Check each line of the entries. Copy the ones that contain the string "wooden".

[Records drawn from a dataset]
***
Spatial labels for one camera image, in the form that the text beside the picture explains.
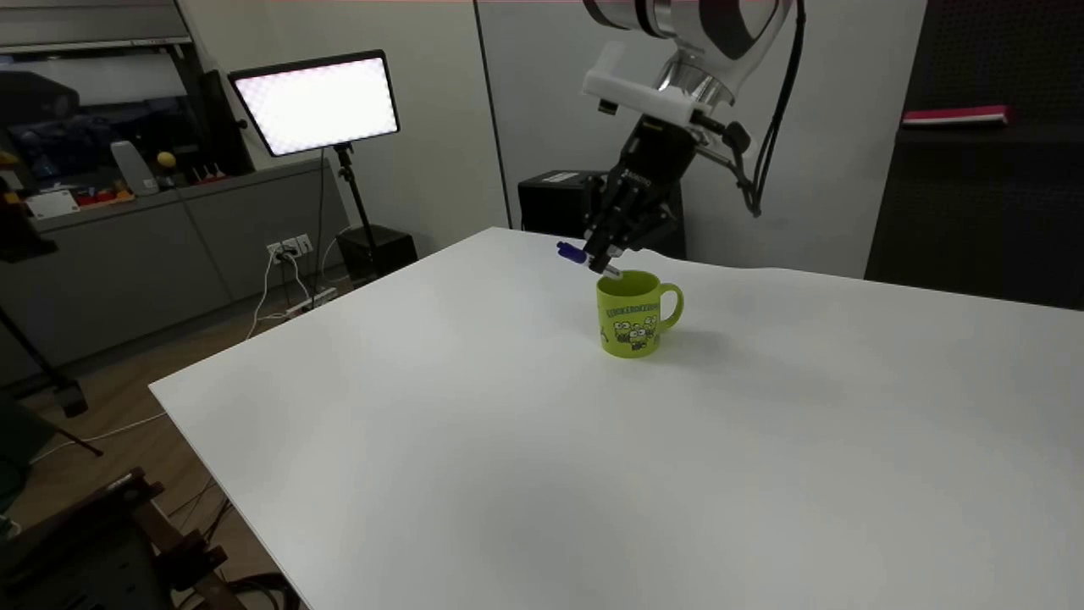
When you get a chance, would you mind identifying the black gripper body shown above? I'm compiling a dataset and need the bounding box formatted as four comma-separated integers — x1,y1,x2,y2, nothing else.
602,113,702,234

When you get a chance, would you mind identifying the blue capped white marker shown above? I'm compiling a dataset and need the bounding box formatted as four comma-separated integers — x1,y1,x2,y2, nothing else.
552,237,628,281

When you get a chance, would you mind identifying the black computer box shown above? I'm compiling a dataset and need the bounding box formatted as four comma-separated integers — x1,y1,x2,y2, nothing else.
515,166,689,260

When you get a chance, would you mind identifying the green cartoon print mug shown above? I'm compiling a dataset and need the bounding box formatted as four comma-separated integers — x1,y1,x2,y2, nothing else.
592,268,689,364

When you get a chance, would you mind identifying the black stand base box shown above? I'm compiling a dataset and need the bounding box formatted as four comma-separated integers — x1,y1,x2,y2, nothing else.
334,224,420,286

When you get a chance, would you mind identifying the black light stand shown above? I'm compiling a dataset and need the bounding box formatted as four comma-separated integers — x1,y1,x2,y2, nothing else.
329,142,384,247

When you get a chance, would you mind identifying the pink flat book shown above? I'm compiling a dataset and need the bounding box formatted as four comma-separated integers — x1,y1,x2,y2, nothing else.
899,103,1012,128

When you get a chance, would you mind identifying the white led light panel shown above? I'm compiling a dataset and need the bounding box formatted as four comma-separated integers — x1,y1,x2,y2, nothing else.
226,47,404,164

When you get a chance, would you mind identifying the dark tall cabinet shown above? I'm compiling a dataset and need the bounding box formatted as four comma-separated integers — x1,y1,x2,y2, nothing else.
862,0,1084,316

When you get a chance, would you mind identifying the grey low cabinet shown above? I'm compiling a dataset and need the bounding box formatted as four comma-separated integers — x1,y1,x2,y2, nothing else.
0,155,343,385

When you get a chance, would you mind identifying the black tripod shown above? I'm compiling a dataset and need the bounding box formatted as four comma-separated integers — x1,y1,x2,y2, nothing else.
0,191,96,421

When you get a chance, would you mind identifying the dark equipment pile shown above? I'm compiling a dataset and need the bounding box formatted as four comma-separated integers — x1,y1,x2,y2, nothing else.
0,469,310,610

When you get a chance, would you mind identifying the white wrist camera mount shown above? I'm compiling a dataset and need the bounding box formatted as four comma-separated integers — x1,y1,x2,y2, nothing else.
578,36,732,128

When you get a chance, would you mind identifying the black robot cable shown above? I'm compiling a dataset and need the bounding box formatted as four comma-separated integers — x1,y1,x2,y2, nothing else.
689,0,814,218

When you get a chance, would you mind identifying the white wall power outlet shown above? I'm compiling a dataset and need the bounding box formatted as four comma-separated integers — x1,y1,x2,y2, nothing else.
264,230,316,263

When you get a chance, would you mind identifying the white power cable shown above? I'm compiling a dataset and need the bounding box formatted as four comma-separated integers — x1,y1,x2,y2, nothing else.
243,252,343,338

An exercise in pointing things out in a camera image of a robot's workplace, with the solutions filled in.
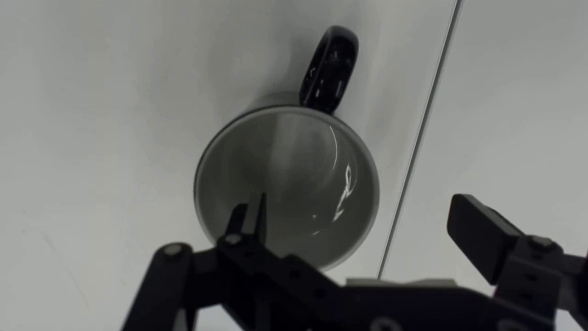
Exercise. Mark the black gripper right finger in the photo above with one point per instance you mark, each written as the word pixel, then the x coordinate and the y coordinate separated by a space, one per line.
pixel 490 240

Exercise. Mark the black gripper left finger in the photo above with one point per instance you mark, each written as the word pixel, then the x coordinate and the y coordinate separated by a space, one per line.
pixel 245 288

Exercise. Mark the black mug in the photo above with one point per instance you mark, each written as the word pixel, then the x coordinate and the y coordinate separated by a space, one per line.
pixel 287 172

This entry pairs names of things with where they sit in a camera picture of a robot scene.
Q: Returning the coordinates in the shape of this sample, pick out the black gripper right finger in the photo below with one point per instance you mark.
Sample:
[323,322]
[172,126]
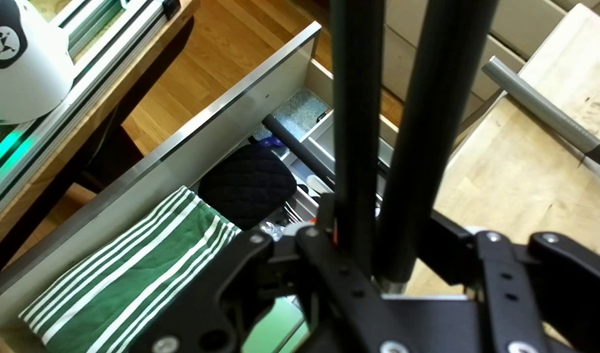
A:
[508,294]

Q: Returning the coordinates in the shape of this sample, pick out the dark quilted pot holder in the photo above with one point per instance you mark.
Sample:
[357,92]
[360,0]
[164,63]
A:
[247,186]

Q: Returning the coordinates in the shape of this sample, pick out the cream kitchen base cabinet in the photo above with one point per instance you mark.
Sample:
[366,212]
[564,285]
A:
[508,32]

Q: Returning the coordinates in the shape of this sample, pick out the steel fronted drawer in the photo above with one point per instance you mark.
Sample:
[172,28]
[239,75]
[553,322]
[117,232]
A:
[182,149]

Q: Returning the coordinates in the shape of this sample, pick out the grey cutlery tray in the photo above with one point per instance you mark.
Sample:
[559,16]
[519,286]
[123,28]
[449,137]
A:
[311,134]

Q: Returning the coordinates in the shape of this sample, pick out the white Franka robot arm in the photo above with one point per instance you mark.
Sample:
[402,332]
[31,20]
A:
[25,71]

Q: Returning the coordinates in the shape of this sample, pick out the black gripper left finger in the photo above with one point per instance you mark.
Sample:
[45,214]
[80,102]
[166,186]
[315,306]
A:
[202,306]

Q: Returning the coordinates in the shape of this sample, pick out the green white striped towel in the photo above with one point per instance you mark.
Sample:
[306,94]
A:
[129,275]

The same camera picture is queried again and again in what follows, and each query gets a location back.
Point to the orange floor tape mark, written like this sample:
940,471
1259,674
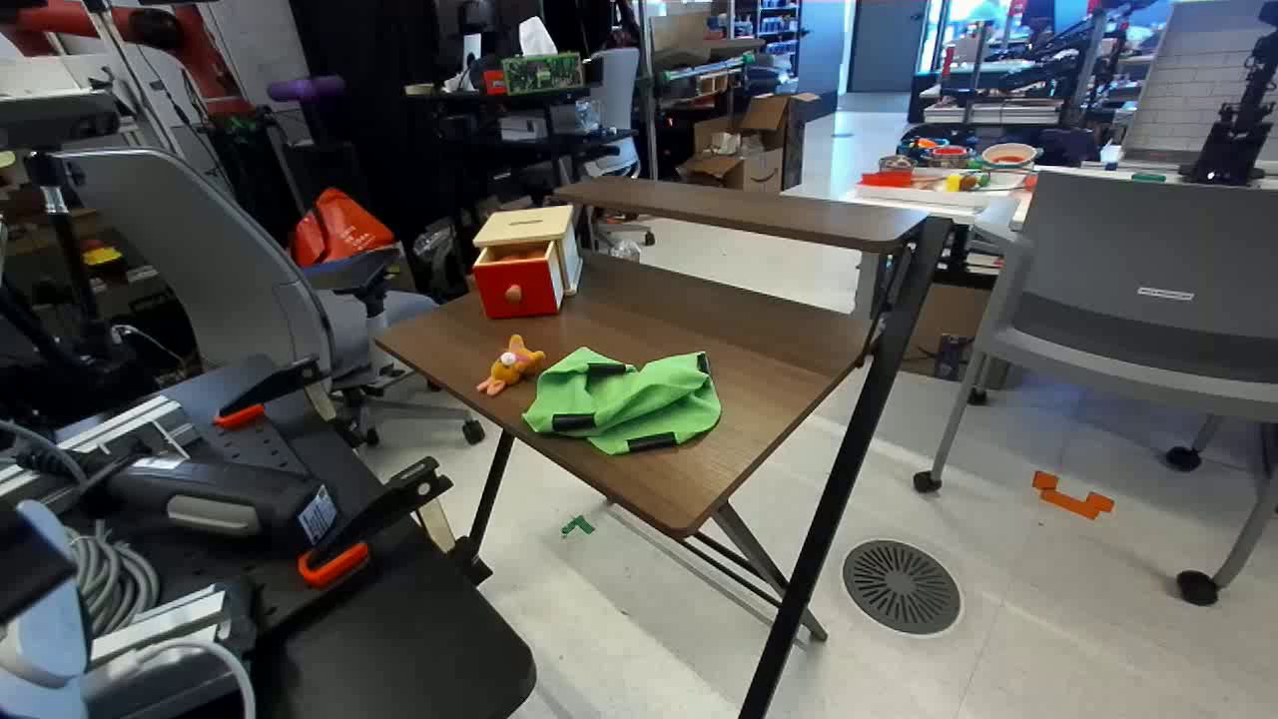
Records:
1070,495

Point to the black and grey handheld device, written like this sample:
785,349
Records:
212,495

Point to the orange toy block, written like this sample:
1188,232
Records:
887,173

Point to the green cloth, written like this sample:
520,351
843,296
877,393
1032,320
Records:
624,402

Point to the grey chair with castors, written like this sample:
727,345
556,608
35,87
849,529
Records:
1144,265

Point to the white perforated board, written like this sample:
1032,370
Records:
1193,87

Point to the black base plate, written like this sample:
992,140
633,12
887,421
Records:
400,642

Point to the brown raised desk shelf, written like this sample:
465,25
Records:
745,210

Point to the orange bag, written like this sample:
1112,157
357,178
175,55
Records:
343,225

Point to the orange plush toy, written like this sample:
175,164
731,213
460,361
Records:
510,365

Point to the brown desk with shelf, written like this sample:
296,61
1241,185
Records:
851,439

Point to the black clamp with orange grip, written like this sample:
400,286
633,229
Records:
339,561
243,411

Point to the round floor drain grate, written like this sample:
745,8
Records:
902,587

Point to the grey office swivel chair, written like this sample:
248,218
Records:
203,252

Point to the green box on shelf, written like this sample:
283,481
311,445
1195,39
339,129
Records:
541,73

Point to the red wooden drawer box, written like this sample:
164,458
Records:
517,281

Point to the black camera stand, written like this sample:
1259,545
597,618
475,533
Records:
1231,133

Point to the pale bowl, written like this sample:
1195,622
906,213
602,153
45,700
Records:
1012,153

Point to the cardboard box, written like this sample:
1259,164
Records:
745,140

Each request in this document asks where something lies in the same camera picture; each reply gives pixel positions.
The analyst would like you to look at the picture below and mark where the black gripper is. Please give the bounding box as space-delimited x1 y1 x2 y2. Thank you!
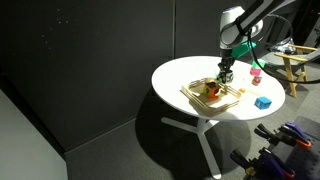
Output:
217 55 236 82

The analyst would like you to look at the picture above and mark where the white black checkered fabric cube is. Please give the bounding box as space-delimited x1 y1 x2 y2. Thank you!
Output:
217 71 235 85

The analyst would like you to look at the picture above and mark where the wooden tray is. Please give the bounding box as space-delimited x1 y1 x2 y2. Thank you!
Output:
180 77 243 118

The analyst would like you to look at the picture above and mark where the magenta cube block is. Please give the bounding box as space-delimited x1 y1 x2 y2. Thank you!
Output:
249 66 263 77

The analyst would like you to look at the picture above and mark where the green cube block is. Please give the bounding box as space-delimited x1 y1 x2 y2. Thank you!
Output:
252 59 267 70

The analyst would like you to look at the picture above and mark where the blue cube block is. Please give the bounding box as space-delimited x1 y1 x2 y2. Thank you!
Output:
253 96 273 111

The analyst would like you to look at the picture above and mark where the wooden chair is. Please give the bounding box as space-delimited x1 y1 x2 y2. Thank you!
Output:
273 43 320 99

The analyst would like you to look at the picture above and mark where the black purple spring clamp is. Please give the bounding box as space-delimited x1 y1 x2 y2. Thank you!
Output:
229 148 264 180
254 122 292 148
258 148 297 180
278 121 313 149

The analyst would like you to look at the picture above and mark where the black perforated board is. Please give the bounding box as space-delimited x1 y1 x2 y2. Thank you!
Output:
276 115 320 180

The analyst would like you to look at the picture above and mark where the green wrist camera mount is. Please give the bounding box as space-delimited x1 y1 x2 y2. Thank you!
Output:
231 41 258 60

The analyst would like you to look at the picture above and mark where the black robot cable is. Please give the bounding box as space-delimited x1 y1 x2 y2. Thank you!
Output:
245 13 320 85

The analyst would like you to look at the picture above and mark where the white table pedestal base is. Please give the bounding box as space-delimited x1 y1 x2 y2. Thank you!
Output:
***
§ **Response to the exercise**
Point to the red wooden drawer box, written like this sample:
The analyst would like you to look at the picture above and mark where the wooden tray is. Please give the bounding box as space-delimited x1 y1 x2 y2. Thank you!
The analyst would like you to look at the picture above and mark where the wooden chair is. Please give the bounding box as space-delimited x1 y1 x2 y2. Thank you!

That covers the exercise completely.